Auswahl aus dem QVC-Haus. Das Schlafzimmer ist einer von 5 interaktiven Räumen.
Die Technik: unter "Parallax scrolling" versteht man den visuellen Effekt, der durch die Seitwärtsbewegung mehrerer Ebenen entsteht; man gewinnt den Eindruck räumlicher Tiefe, da sich die Ebene im Vordergrund schneller bewegt als die im Hintergrund. Und die hinteren Bildelemente werden vom Vordergrund überlagert.
Je mehr Ebenen verwendet werden, desto überzeugender ist die 3D-Wahrnehmung des Raumes. Allerdings gibt es ein paar Details zu beachten. Strukturierte Flächen wie etwa ein gekachelter Fußboden bieten sich nicht an, da darauf positionierte Objekte – Stuhl, Tisch, Teppich etc.– den Eindruck erwecken, sie würden über den Boden gleiten.
In der Geschichte der 3D-Animation ist diese Technik keineswegs neu. Spätestens seit Walt Disneys "Bambi" ist sie etabliert und wurde hier für die gesamte Filmumsetzung genutzt und verfeinert. Siehe auch "Walt Disney's MultiPlaneCam" in unserem Blog.
Hier sieht man das Haus von aussen. Über eine Navigation kann der Betrachter einen der Räume anfahren.
Das Wohnzimmer. Auch hier gab es mehrere Ebenen, die dem Betrachter einen räumlichen Eindruck vermittelt haben.
Die Küche. Wie in allen anderen Räumen auch, konnte man hier Objekte anklicken und so Details zu den Leistungen abrufen.
3d-Renderings der anderen Kamerastandpunkte: Aussenansicht, Wohnzimmer & Küche.
Auschnitt Küche

Das Unternehmen QVC dürfte den meisten wohl als TV-Sender bekannt sein. Aber auch die Webpräsenz des Unternehmens wächst stetig und stellt einen hoch lukrativen Vertriebskanal dar.
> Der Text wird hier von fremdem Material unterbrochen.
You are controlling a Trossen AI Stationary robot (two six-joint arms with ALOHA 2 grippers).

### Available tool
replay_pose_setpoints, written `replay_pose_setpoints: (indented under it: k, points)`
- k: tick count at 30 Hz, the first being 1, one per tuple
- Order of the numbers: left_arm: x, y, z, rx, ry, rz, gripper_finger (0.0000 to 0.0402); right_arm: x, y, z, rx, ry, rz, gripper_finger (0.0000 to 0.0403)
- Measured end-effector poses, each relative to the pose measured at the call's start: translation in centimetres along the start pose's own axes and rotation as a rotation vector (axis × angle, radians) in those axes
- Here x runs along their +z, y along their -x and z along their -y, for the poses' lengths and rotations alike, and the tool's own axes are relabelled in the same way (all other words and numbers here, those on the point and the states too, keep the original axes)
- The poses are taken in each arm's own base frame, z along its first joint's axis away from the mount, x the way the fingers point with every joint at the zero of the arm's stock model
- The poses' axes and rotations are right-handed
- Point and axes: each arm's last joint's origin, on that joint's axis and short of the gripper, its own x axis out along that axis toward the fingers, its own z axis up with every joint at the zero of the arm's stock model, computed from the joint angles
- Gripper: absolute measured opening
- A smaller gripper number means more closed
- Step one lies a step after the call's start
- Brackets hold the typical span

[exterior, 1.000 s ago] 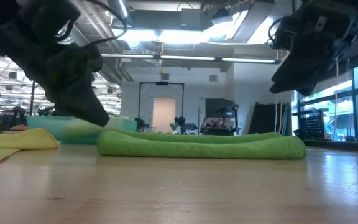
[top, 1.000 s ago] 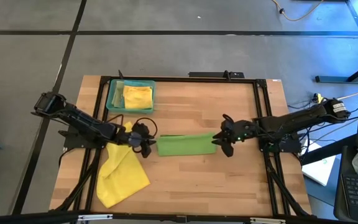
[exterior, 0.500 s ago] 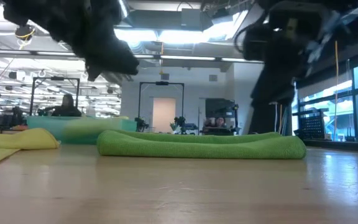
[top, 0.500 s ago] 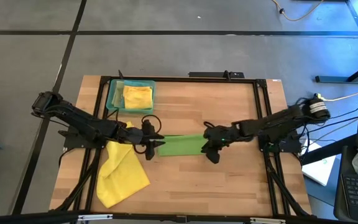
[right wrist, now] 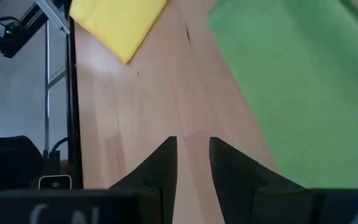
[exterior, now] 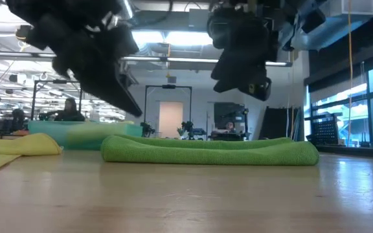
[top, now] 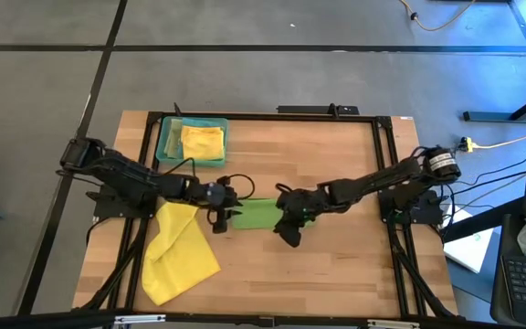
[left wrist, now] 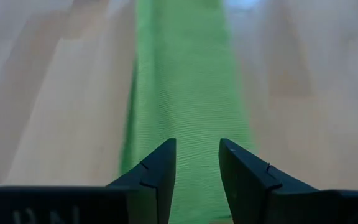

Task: Fold microfiber towels
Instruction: Fold the green microfiber cloth

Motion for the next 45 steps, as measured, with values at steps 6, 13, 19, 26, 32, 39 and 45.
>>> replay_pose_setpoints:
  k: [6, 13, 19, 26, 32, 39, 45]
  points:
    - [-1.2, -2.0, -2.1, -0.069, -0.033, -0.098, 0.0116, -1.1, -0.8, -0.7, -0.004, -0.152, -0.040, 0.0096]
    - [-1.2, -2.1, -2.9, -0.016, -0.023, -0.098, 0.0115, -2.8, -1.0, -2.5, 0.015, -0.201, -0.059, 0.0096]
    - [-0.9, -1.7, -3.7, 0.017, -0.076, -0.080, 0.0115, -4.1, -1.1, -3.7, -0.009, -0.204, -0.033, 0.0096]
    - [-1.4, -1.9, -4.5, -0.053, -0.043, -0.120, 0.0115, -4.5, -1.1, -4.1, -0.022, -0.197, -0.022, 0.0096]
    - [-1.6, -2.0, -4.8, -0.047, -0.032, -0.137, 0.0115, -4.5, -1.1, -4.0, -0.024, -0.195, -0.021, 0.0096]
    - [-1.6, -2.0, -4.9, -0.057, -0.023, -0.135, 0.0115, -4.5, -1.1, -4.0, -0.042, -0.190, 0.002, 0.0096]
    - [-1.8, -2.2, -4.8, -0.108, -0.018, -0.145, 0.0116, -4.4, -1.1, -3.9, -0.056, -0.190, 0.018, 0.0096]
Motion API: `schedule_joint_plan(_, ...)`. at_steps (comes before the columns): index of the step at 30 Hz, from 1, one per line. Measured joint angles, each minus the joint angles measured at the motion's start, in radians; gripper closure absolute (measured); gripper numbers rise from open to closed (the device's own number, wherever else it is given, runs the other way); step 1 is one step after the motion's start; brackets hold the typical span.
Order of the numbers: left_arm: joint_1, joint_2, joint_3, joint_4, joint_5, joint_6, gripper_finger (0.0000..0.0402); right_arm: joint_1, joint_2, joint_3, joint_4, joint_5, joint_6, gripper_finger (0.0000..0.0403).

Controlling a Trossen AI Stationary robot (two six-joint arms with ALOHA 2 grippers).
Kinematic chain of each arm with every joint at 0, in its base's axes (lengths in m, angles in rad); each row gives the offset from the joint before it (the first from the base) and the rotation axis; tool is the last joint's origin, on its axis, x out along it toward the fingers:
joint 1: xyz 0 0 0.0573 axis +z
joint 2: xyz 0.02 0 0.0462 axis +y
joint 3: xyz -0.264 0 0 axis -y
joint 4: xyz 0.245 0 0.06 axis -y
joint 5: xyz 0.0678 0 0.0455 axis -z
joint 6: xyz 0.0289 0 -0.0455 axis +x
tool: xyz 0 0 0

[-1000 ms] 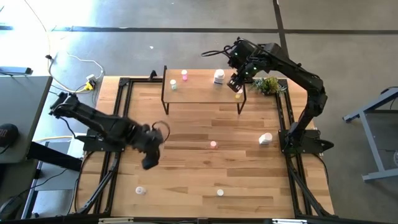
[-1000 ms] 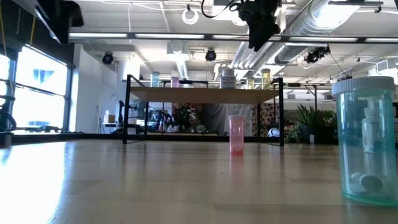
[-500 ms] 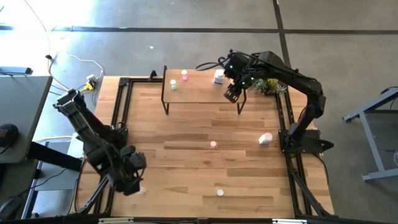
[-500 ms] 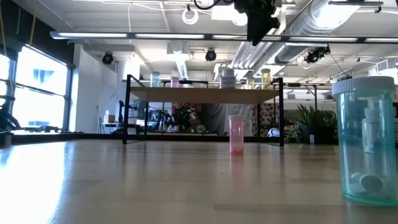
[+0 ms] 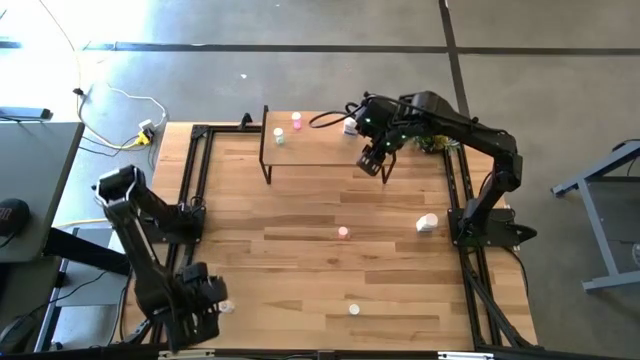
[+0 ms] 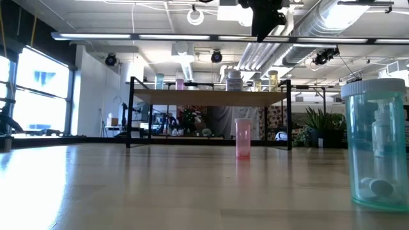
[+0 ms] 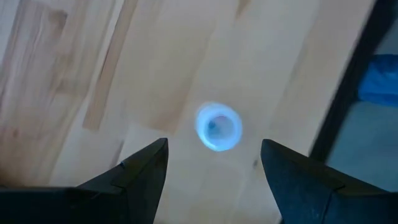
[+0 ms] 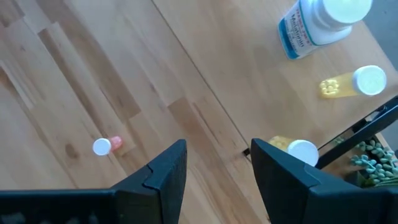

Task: Pick and place medicine bottles onto shelf by color
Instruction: Put the transparent pill bottle on the shelf

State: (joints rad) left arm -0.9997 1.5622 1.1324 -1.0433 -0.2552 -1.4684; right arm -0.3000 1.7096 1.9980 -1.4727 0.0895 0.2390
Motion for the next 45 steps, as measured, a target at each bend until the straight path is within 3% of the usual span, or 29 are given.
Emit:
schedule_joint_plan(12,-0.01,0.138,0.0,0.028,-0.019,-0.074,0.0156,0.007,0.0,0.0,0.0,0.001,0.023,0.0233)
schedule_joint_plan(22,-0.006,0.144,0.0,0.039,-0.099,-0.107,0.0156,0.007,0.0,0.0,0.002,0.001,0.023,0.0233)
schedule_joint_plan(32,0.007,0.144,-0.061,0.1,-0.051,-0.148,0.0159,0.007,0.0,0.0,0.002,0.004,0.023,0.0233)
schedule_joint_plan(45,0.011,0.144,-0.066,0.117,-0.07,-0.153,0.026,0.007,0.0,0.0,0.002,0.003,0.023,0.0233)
Pünktlich zur IFA Messe wurde eine Micro-Site erstellt, die sich an ein jüngeres, web-affines Publikum wendet und in erster Linie technische Geräte für den Haushalt anbietet.

Dementsprechend unkonventionell sollte die Seite gestaltet werden. Anstelle einer rein grafischen Webseite entschied man sich für eine 3D-Darstellung eines Hauses, das man erkunden und dabei an einer Verlosung teilnehmen kann.

Rein technisch stellen diese Anforderungen kein Problem dar; jeder Browser kann Räume perspektivisch und sogar interaktiv in Echtzeit darstellen.

Allerdings sind dafür zusätzliche plug ins erforderlich und wie so oft, ist es wichtig, mit verbreiteten Standards zu arbeiten, um eine möglichst große Zielgruppe ansprechen zu können. Ausgefeilte Software, die beim Nutzer erst installiert werden muss, scheidet also aus.

Aus diesem Grund fiel die Wahl auf die räumliche Darstellungsmethode "Parallax scrolling" (s.o.), die in flash und auch HTML dargestellt werden kann.